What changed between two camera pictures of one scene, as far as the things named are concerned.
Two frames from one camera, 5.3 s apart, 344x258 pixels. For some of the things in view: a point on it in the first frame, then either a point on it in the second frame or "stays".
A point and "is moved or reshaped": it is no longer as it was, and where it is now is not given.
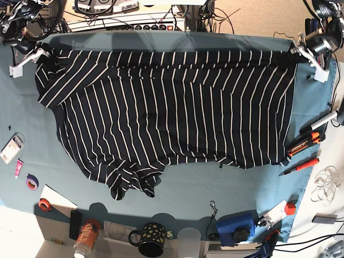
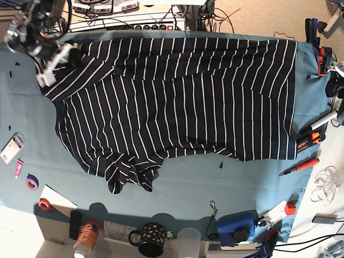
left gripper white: x=16 y=70 to x=47 y=77
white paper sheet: x=58 y=202 stays
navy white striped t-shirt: x=133 y=113 is moved or reshaped
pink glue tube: x=19 y=164 stays
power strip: x=170 y=26 stays
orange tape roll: x=44 y=205 stays
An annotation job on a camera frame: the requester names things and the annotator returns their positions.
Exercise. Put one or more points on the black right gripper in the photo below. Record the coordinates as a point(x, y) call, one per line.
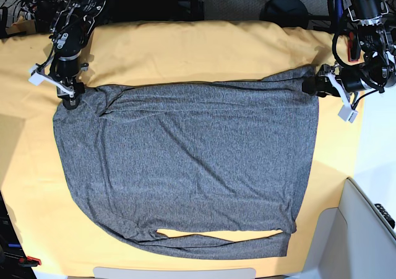
point(66, 72)

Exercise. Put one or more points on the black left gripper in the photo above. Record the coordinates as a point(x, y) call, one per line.
point(347, 78)

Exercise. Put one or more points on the grey long-sleeve T-shirt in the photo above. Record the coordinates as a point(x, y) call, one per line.
point(194, 170)

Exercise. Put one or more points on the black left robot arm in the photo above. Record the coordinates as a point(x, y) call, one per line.
point(364, 50)

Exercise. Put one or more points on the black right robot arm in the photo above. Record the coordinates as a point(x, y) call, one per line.
point(71, 32)

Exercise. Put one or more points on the red clamp at table edge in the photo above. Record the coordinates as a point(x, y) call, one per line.
point(354, 49)

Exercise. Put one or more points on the black round chair base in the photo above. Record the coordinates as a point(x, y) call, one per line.
point(285, 13)

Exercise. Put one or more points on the yellow table cloth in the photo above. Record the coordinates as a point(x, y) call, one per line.
point(51, 227)

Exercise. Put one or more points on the red black clamp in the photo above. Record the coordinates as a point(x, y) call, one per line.
point(29, 262)

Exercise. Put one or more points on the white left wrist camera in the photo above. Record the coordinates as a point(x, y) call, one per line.
point(347, 113)

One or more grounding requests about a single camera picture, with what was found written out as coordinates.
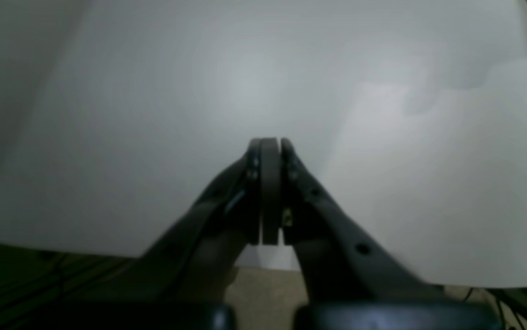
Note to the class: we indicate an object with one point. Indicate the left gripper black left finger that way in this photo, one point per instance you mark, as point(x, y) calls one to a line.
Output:
point(240, 207)

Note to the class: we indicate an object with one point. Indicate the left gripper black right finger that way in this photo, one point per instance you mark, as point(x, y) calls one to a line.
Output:
point(339, 260)

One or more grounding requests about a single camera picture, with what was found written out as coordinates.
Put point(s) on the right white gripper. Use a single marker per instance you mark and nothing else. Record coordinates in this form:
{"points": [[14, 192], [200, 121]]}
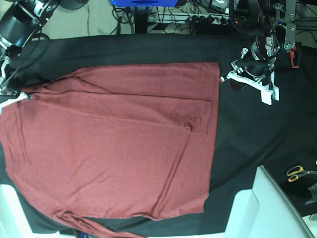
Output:
{"points": [[11, 98]]}

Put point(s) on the yellow-handled scissors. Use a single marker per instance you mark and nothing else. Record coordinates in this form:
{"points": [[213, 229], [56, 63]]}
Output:
{"points": [[296, 172]]}

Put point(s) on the black round base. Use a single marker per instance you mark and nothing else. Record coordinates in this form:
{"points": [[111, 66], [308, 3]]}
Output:
{"points": [[73, 4]]}

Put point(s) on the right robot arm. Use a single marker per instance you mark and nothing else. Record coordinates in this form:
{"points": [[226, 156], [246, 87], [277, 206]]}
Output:
{"points": [[18, 26]]}

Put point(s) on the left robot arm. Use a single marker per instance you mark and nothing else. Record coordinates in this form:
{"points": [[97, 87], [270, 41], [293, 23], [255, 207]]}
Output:
{"points": [[274, 33]]}

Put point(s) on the black stand post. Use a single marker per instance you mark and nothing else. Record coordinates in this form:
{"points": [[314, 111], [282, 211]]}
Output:
{"points": [[141, 15]]}

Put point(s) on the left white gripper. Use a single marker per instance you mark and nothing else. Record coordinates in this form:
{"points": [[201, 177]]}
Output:
{"points": [[254, 70]]}

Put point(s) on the blue plastic box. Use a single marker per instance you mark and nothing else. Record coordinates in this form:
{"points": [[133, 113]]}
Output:
{"points": [[144, 3]]}

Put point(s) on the white power strip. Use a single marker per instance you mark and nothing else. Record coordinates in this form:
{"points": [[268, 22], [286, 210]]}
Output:
{"points": [[209, 19]]}

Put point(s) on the orange and black clamp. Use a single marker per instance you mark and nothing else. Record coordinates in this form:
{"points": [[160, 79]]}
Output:
{"points": [[295, 55]]}

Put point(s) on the red long-sleeve T-shirt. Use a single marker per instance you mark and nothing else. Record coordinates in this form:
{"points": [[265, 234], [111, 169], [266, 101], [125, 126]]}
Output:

— EXERCISE REQUIREMENTS —
Starting from the records above, filter out all lines except those containing the word "Note".

— ANSWER —
Note to the class: we indicate an object with one point. Indicate the left gripper black left finger that way in this photo, one point per instance you mark, as point(x, y) calls one to a line.
Note to the class: we indicate an object with one point. Indicate the left gripper black right finger that way in this photo, one point per instance you mark, as point(x, y) calls one to a line.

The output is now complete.